_Instructions to follow_: Please find every line of the listing below where "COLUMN" occurs and copy it.

_Source material_:
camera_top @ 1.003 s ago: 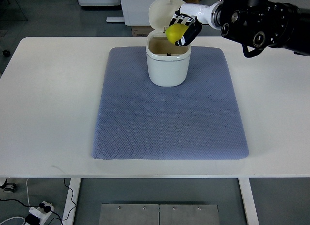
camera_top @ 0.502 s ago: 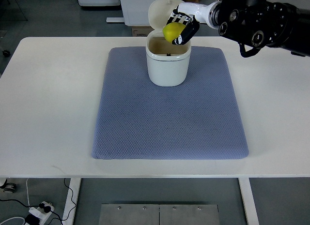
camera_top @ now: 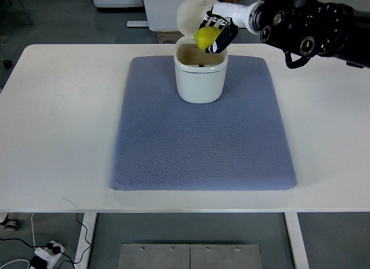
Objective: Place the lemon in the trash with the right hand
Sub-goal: 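Open the right hand fingers to drop the lemon into the bin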
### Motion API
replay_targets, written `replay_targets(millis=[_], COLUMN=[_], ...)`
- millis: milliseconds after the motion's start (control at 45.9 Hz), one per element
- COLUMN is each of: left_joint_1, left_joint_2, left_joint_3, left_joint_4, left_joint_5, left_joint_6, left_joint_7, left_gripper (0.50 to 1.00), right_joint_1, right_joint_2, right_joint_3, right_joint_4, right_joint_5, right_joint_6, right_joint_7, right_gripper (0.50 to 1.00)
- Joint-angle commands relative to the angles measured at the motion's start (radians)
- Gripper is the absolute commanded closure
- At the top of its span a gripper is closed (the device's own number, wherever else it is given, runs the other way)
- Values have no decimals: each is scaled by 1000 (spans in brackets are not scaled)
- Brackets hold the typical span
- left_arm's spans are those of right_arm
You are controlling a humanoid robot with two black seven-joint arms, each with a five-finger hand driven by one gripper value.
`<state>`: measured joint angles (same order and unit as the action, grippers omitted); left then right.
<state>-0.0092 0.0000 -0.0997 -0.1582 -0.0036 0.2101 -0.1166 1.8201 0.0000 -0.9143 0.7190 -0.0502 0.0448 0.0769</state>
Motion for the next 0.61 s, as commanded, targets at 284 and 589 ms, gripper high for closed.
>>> replay_targets(millis=[284, 589], left_joint_1=[0, 0], left_joint_2=[0, 0], left_joint_3=[0, 0], left_joint_4=[0, -1], left_joint_5=[0, 1], left_joint_6=[0, 0], left_joint_7=[0, 0], left_gripper=[500, 500], right_joint_1=[-1, 1], right_joint_2=[0, 0], right_joint_3=[5, 5], right_joint_4=[2, 5], right_joint_5=[-4, -7], right_joint_6=[0, 1], right_joint_7=[1, 3], right_gripper=[716, 655])
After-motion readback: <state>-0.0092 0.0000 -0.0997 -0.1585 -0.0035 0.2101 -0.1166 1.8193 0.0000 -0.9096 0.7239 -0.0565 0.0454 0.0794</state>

_Written solution_:
replay_targets, written `replay_targets(millis=[_], COLUMN=[_], ...)`
- COLUMN is each of: left_joint_1, left_joint_2, left_joint_3, left_joint_4, left_joint_5, left_joint_6, left_joint_7, left_gripper (0.50 to 1.00), right_joint_1, right_joint_2, right_joint_3, right_joint_4, right_joint_5, right_joint_6, right_joint_7, right_gripper (0.50 to 1.00)

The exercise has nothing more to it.